The adults in this book are not particularly competent or even likable. In "Elly, Nel and Eleanor," the father, instead of protecting his daughter from her neurotic mother, waltzes out on them both. In "Small-Town Napoleon," the protagonist's mother sympathizes with her son's desire to act in the school play, but is unable to effectively stand up for his right to do so, or to protect him from his father's foul temper. While a few of the teachers are portrayed as sympathetic (particularly to the 'good' students) others range from incompetent to malicious. In 'The Buddy System," Dennis tells us that one teacher, having contended for years with the Buddy's four older brothers, takes "a sick satisfaction in seeing Buddy suffer."

A strong feature of this book is the way characters pop up in more than one story. Bob, the villain of the first story, is also the sympathetically portrayed protagonist of the last one. This gives the book a depth that it would otherwise lack, and serves to remind young readers that there is such a thing as 'unreliable narration' (in life as well as art).

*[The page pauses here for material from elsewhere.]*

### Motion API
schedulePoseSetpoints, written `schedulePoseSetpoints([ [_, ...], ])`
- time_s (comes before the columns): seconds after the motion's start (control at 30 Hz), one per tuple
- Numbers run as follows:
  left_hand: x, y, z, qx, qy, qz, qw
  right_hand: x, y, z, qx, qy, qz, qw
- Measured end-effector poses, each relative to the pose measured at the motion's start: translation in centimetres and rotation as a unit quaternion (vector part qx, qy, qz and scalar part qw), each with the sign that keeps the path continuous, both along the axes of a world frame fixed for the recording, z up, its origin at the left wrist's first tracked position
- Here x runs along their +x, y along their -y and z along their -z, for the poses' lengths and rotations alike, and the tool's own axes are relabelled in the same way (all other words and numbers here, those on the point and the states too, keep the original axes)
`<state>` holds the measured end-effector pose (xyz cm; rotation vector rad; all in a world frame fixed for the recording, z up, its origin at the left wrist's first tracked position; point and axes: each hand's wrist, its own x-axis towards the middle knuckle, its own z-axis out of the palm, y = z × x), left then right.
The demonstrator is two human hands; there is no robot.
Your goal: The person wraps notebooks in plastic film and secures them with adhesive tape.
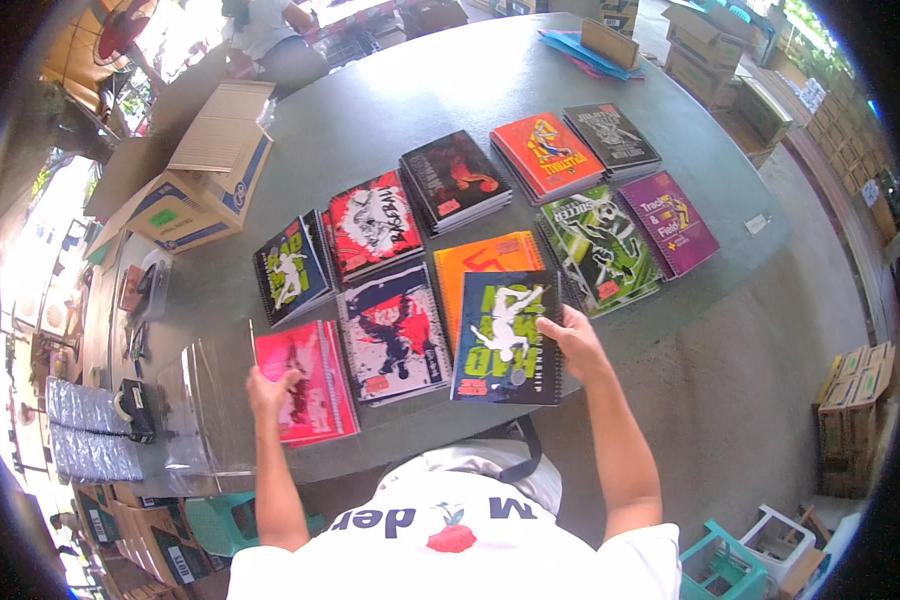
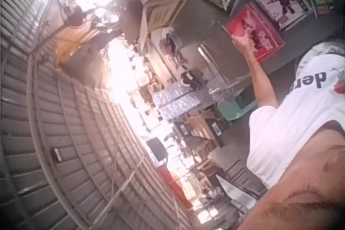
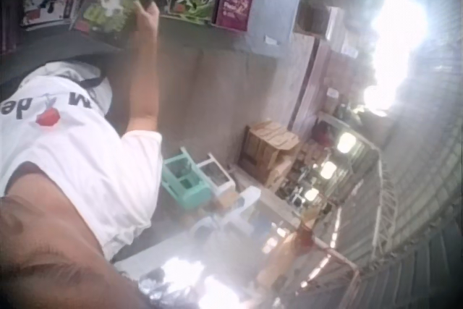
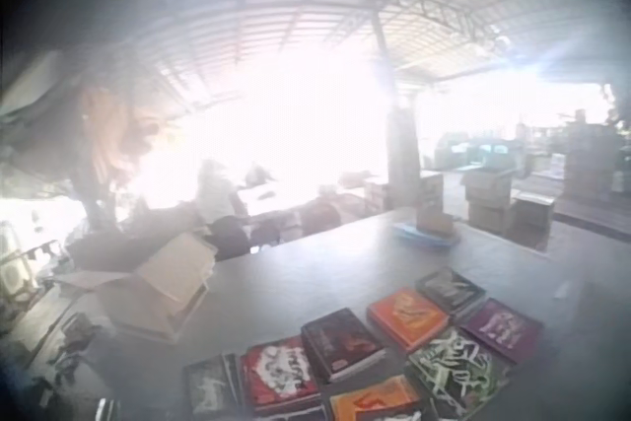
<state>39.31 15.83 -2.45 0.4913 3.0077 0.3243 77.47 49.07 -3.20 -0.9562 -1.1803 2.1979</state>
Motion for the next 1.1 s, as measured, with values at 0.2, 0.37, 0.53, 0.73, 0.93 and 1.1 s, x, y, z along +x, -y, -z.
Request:
schedulePoseSetpoints([
  [0.2, -1.2, -3.0, -6.3, 0.202, -0.068, 0.060, 0.975, -0.6, -0.8, -0.8, -0.049, -0.011, 0.011, 0.999],
  [0.37, 6.2, -11.6, -16.2, 0.356, 0.250, 0.320, 0.841, -0.3, -1.1, 0.0, -0.048, 0.032, -0.008, 0.998],
  [0.53, 19.4, -23.1, -12.3, 0.031, -0.036, 0.757, 0.652, -0.9, -1.4, -1.6, -0.132, -0.048, -0.046, 0.989],
  [0.73, 17.7, -16.2, -6.1, 0.076, -0.047, 0.549, 0.831, 0.4, -0.3, -2.1, 0.089, 0.042, 0.031, 0.995],
  [0.93, 16.8, -14.1, -5.1, 0.125, 0.028, 0.489, 0.863, 8.4, 0.0, -2.8, -0.019, 0.004, 0.026, 0.999],
  [1.1, 24.1, -18.5, -9.3, 0.249, -0.008, 0.570, 0.783, 8.0, 0.2, -1.9, -0.209, -0.108, 0.073, 0.969],
])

I would recommend this book to anyone who is, was, or is about to become, a teenager.

Linked short stories
The teens in Golden Girl are not sweetness and light, and neither are the adults. The stories and the characters ring true. What I really like about this book is that all the stories stand alone, and yet they're linked. I read the whole thing in one sitting and all I could think was that I wanted more. So I got Glory Days, and it is just as good!